DATA SUPPLIED:

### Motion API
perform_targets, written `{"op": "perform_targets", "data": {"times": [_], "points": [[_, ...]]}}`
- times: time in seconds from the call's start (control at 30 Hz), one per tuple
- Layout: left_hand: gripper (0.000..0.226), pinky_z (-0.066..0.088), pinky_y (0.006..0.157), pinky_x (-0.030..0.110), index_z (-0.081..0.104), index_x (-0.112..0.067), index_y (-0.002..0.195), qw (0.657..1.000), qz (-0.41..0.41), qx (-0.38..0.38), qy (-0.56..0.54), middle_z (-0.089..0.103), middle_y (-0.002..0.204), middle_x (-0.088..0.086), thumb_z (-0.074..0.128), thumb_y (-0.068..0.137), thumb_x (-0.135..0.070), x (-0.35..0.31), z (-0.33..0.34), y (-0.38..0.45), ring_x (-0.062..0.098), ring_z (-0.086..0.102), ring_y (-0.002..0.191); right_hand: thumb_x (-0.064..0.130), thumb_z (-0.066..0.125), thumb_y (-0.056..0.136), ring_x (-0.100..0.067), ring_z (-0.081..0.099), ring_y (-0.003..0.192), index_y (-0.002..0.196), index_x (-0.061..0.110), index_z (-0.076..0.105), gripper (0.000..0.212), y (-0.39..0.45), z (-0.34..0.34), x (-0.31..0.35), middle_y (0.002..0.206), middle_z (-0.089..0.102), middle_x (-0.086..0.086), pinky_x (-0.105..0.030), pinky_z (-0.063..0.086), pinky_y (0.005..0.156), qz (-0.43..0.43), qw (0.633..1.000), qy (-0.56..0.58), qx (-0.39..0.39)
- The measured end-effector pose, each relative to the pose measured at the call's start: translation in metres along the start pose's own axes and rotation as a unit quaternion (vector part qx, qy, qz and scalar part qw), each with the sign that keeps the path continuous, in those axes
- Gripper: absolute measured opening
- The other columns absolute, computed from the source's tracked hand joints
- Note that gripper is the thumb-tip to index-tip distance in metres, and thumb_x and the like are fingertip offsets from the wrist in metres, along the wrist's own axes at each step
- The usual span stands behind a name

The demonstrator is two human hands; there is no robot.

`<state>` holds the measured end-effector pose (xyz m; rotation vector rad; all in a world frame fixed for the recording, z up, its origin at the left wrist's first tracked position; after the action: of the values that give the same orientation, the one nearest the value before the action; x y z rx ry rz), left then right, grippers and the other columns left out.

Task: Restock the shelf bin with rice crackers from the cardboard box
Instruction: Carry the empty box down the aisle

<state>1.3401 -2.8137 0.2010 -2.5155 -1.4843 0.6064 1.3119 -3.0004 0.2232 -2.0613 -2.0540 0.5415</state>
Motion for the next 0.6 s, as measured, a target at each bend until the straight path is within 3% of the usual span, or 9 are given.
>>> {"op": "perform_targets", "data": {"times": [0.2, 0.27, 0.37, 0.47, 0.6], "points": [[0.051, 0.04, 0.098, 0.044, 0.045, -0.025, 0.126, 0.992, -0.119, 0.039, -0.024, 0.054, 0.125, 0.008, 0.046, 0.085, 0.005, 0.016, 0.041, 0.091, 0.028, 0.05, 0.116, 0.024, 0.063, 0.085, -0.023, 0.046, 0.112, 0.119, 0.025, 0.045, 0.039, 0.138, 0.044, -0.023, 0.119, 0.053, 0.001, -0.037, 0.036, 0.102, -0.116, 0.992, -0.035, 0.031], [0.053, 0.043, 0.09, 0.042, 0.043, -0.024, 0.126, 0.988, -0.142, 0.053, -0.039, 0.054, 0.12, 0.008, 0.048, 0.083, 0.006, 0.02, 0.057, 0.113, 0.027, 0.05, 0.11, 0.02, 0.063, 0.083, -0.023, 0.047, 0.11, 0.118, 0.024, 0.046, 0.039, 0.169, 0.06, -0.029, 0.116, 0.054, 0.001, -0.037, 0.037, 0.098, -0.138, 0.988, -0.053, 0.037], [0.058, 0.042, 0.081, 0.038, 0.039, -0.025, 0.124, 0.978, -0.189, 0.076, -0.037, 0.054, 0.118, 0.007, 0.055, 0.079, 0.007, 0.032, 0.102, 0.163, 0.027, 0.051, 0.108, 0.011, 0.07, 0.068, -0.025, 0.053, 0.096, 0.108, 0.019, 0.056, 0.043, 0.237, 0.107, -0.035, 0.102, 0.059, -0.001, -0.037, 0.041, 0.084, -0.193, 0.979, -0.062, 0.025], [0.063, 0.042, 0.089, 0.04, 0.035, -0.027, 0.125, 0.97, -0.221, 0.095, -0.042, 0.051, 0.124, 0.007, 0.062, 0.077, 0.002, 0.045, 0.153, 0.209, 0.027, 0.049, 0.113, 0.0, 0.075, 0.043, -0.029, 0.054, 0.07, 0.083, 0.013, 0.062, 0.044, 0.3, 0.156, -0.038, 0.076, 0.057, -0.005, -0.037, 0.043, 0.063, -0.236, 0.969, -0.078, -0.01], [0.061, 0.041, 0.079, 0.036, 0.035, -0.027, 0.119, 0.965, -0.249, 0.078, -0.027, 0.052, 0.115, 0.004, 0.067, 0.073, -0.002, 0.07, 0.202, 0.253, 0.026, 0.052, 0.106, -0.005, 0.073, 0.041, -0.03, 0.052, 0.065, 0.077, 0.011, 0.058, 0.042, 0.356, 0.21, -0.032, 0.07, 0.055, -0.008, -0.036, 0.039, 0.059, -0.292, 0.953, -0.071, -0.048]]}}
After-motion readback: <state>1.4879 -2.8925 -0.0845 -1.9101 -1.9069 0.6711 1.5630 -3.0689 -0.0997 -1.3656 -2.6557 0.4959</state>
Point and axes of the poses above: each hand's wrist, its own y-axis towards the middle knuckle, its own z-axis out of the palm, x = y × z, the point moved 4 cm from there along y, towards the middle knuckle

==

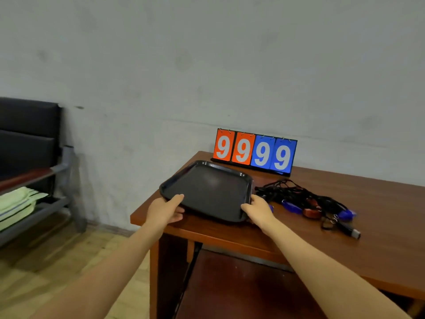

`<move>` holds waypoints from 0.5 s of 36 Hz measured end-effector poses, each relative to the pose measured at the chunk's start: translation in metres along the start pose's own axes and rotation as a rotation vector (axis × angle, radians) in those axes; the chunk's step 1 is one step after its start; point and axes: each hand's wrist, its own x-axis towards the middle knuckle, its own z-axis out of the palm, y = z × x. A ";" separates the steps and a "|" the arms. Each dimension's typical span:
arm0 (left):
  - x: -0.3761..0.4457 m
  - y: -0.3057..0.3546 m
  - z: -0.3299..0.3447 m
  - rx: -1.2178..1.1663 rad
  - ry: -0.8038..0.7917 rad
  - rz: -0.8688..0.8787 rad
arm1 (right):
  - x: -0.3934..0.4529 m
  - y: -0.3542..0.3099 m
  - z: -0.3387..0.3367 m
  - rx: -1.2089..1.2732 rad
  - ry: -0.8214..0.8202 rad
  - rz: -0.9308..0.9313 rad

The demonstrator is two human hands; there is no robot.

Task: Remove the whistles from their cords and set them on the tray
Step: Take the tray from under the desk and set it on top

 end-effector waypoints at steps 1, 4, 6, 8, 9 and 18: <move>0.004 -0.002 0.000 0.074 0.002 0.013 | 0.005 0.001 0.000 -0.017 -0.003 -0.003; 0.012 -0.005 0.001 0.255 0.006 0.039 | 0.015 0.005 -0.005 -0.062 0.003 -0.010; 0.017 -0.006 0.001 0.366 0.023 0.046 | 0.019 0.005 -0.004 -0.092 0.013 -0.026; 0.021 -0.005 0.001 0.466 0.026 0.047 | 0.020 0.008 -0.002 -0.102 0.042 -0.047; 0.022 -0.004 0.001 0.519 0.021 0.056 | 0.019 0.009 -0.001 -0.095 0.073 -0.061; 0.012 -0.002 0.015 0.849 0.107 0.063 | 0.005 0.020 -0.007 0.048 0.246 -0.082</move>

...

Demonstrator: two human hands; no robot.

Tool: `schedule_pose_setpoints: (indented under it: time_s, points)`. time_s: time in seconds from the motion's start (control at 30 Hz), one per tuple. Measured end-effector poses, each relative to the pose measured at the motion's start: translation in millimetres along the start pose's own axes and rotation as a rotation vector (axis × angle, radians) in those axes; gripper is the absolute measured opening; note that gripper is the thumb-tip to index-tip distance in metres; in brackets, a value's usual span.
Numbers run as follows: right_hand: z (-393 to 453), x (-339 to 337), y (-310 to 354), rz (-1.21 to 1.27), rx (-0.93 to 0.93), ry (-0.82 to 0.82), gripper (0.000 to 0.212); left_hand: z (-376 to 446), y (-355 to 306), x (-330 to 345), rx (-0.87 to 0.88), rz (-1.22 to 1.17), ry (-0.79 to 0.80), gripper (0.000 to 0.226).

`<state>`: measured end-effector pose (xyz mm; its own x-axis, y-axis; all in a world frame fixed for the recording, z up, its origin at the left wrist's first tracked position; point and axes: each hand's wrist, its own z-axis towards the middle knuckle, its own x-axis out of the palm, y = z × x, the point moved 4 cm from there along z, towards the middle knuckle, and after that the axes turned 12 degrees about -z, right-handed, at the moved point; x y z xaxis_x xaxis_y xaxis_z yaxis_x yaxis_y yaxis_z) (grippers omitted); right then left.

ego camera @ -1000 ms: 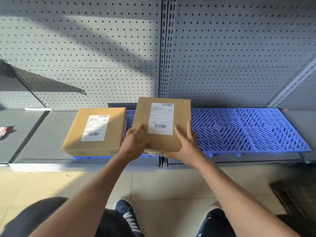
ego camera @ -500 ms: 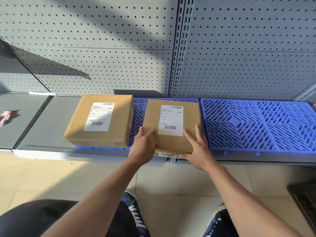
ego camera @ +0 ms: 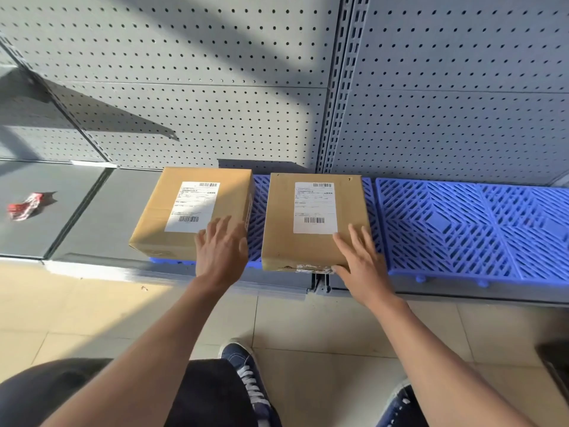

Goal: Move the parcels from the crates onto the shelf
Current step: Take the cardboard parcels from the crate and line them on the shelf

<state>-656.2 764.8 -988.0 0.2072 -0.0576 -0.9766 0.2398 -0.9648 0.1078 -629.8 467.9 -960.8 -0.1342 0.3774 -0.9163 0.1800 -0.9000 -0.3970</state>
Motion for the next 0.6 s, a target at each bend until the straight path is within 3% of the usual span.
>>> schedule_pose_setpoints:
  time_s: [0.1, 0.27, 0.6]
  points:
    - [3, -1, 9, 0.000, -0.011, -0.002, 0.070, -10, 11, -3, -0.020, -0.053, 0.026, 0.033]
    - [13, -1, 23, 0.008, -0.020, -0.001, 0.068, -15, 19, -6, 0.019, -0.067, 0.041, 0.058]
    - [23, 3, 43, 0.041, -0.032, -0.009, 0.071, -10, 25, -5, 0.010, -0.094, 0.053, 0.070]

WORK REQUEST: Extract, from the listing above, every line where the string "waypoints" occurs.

SOLUTION TO THE PROBLEM:
`<move>` holds waypoints from 0.5 s of 36 Hz measured end-effector poses, each relative to the pose measured at the chunk's start: translation in metres along the start pose's own axes and rotation as a rotation vector (axis × angle, radians) in those axes; the chunk's step 1 is one step after its start; point and axes: each hand's wrist, its own x-axis towards the middle knuckle, its own z-axis out of the palm, y = z × x. A ";" separates the steps and a "|" the arms. Each dimension's typical span:
 end-effector waypoints at steps 1, 4, 6, 8, 9 and 18: <move>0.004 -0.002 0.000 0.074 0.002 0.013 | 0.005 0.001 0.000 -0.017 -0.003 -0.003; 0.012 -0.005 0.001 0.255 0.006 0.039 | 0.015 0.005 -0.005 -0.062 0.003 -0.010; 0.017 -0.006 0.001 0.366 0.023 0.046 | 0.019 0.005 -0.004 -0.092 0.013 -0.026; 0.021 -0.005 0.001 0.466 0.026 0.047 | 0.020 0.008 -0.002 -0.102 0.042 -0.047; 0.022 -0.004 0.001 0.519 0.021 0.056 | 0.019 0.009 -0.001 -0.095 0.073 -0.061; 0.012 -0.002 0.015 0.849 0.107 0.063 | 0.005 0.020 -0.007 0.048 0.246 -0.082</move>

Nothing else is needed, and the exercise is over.